Rabu, April 06, 2016

Penghapus Sepi (Part 2)

Malam mulai menyambangi kota dan dingin mulai menusuk secara perlahan. Dua pasang kaki baru saja melangkah meninggalkan gedung 7 lantai berwarna coklat yang berdiri megah di tengah-tengah kampus. Diam-diam dalam langkah itu mulai terselip rasa dari salah satu hati. Hanya saja tidak ada media dan alasan yang membuat semuanya terungkap. Hari terus berjalan seperti kaki yang terus melangkah. Dunia terus berputar layaknya nafas yang tak pernah berhenti menghirup oksigen.

Malam itu pertemuan berakhir di penghujung makan. 2 jam saja waktu memberi kesempatan untuk mereka bertemu. 2 jam yang teramat panjang untuk diceritakan Rahma, dan 2 jam yang terbilang biasa bagi Iga. Ya, menurut Rahma, Iga sangatlah berbeda. Tulisan-tulisan Iga yang mendayu  dan menyentuh tidak serta merta mewakili bahwa dia adalah seorang yang lemah lembut, perhatian, dan penyayang.

Detik-detik dalam pertemuan ini, Rahma membaca beberapa hal tentang Iga, bahwasanya Iga memiliki pribadi yang bukan dirinya. Karakter-karakter tokoh yang ada dalam tulisannya tak satupun mencerminkan hidup seorang Iga dalam dunia nyata. Akhir-akhir ini Rahma memang rajin membaca postingan-postingan Iga, juga membaca kisah-kisah Iga yang lampau, yang ditulis jauh sebelum mereka berkenalan.

Rahma benar-benar salah terka. 2 jam memang bukan waktu yang cukup untuk menilai pribadi dan keseharian seseorang.
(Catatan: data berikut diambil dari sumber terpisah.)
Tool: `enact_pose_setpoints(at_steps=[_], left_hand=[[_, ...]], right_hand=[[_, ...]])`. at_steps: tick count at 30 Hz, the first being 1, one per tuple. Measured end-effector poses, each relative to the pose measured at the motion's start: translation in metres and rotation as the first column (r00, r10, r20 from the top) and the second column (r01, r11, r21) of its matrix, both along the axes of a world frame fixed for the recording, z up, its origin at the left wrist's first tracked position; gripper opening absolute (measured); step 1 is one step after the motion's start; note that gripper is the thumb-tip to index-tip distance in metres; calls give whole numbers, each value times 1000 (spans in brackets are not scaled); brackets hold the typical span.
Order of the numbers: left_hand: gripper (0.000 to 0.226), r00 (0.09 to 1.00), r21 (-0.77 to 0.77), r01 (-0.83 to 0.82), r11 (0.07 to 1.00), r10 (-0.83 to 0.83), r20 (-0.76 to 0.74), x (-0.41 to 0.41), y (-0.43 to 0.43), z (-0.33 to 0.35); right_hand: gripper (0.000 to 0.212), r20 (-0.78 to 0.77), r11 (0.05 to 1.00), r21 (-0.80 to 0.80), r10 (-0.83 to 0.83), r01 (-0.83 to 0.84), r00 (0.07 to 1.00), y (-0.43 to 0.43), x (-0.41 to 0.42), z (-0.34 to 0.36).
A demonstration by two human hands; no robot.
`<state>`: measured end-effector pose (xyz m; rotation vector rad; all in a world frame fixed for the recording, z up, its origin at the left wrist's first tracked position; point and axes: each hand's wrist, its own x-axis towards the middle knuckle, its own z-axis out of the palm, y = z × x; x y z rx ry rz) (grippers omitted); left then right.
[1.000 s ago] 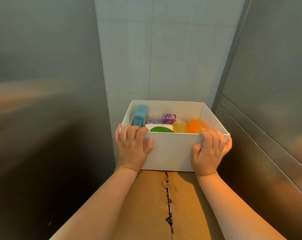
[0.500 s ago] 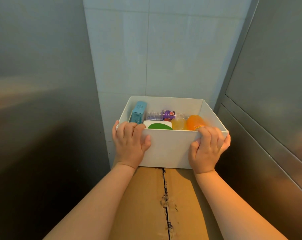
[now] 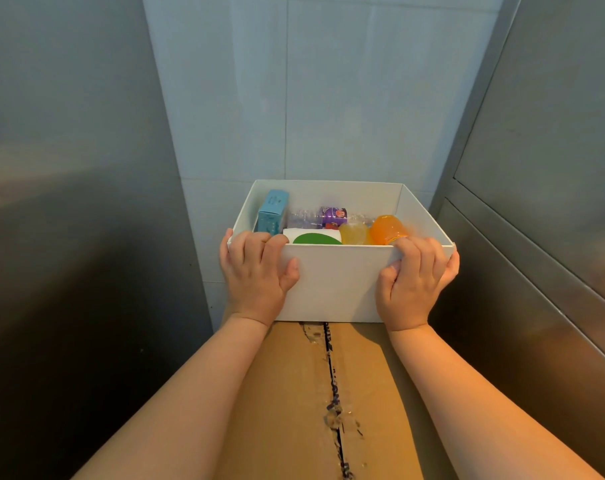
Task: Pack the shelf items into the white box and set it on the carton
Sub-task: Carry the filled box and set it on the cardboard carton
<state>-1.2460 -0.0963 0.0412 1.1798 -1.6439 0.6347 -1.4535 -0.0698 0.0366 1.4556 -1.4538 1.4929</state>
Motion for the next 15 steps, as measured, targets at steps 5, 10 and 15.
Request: enact_pose_setpoints(at_steps=[5, 10, 15], left_hand=[[22, 1000, -6, 8, 1000, -8, 2, 0, -5, -2], [22, 1000, -8, 11, 1000, -11, 4, 0, -7, -2], [21, 1000, 27, 13, 1000, -13, 13, 1, -1, 1]], right_hand=[[21, 2, 1000, 0, 1, -1, 1000, -4, 0, -2], [22, 5, 1000, 7, 4, -4, 1000, -6, 0, -3], [24, -19, 996, 83, 28, -26, 999, 0, -1, -1]])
Namun 2 jam juga punyai hak untuk menentukan sebuah kesimpulan awal. Rahma agak terkesima, namun hatinya telah terkurung biasan makna kata-kata yang ditulis Iga. Iga yang ternyata cuek dan terkesan jauh dari watak tokoh dalam tulisan-tulisannya, malah dianggap Rahma adalah seorang pribadi yang berkarakter. Dia tidak cool seperti laki-laki kebanyakan, tidak berusaha tampil baik dan elegan, juga gerak-geriknya tidak ingin menjadi perhatian. Tidak seperti kebanyakan tokoh yang di tulis Iga dimana pemeran utama selalu berkarakter maskulin dan sangat laki. 

Iga tampil dengan keadaan yang ada pada dirinya. Dia bicara dengan keadaan yang sedang menimpa dirinya, tidak kurang tidak lebih. Iga muncul sebagai apa adanya keadaan yang mencerminkan dia yang sebenarnya. Bukan hari ini saja, di beberapa pertemuan sebelumnya Iga juga selalu bersikap sama. Tidak ada cerminan untuk menarik hati seorang Rahma, dan itulah yang membuat Rahma merasa ada yang berbeda.

"Kak."

"Yup." Saat itu Iga membenarkan tas ranselnya.

"Besok Kak Iga sibuk?"

"Mau ditemenin makan lagi?" 

Jelas jawaban Iga membuat Rahma tersenyum lebar, hati dan juga mulutnya. Kembali untuk kesekian kalinya Rahma memunculkan merah di wajahnya. Beruntung malam sudah benar-benar gelap sehingga pantulan lampu tak cukup mampu untuk menampilkan rona wajah Rahma yang sebenarnya.

"Tapi sebelumnya mau ke perpustakaan dulu." Balasnya.

"Oke, sekalian aku juga mau download beberapa jurnal besok."

Satu tarikan nafas dalam nan panjang dilakukan Rahma atas jawaban kesediaan dari Iga.